The only way of doing this in MSVC is by using inline assembly (which basically buggers you for x64):

int _tmain(int argc, _TCHAR* argv[])
{
case_1:
    void* p;
    __asm{ mov [p],offset case_1 }
    printf("0x%p\n",p);
    return 0;
}

If you plan on doing something like this, then the best way would be to write the whole interpreter in assembly then link that in to the main binary via the linker (this is what LuaJIT did, and it is the main reason the VM is so blindingly fast, when its not running JIT'ed code that is).

LuaJIT is open-source, so you might pick up some tips from it if you go that route. Alternatively you might want to look into the source of forth (whose creator developed the principle you're trying to use), if there is an MSVC build you can see how they accomplished it, else you're stuck with GCC (which isn't a bad thing, it works on all major platforms).

Crashworks
  • 40,496
  • 12
  • 101
  • 170
Necrolis
  • 25,836
  • 3
  • 63
  • 101
10

Take a look at what Erlang does for building on Windows. They use MSVC for most of the build, and then GCC for one file to make use of the labels-as-values extension. The resulting object code is then hacked to be made compatible with the MSVC linker.

http://www.erlang.org/doc/installation_guide/INSTALL-WIN32.html

goertzenator
  • 1,960
  • 18
  • 28
  • This was what we did for two decades with watcom compiler. It was perfect for i386 code to specify in/out registers and could do a lot of internal tweaking. It was compiled on watcom, disassembled, the assembly extraced and postprocessed and filled with other code. It's a good idea unless your clients start asking if they can extend the language on their own .... you don't want to expose the need of a C compiler than (unless it's tinycc). – Lothar Feb 12 '21 at 10:39
4

It seems you could just move the actual code to functions, instead of case labels. The byte code can then be trivially transformed into direct calls. I.e. byte code 1 would translate to CALL BC1. Since you're generating direct calls, you don't have the overhead of function pointers. The pipelines of most CPU's can follow such unconditional direct branches.

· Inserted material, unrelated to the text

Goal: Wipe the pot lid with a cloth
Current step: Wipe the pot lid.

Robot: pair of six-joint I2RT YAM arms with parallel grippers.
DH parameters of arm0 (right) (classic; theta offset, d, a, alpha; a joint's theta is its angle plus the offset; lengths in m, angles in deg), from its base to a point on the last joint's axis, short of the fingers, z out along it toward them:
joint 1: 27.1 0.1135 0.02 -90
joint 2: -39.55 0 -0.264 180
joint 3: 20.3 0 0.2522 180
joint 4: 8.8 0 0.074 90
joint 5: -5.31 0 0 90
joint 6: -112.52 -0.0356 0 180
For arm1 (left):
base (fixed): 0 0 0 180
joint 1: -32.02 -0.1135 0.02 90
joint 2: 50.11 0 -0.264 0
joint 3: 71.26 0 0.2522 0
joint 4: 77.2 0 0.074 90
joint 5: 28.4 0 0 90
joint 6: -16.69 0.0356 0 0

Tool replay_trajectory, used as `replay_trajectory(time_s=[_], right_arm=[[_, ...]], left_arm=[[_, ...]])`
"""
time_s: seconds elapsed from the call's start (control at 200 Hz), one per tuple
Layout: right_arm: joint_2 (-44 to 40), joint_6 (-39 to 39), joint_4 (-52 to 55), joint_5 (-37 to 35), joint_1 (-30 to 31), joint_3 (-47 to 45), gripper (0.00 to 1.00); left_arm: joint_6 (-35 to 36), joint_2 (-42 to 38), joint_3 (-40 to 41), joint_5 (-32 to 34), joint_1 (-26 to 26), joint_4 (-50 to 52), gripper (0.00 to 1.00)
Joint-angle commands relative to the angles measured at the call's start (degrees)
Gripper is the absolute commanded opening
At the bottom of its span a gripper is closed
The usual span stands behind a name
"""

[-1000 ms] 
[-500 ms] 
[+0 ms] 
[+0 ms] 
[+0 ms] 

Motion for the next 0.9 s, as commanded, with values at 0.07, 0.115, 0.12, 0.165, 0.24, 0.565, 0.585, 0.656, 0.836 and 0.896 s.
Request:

As a result, the actual implementations of each byte code are optimized, and the conversion from byte code to machince code is a trivial 1:1 conversion. You get a bit of code expansion since each CALL is 5 bytes (assuming x86-32) but that's unlikely to be a major problem.

MSalters
  • 173,980
  • 10
  • 155
  • 350
0

The best approach I found for this is to use a switch clause and then for each element of the switch clause you write the goto call.

lablcmd1:
// code
goto dispach;
. . .

dispatch:
op = NextOp();
switch(op){
    case CMD1:
      goto lablcmd1;
    // default: __assume(false); // maybe necessary, verify
}

Manual work but doesn’t use assembly and looks like compatibility is good with MSVC.

eri0o
  • 2,285
  • 4
  • 27
  • 43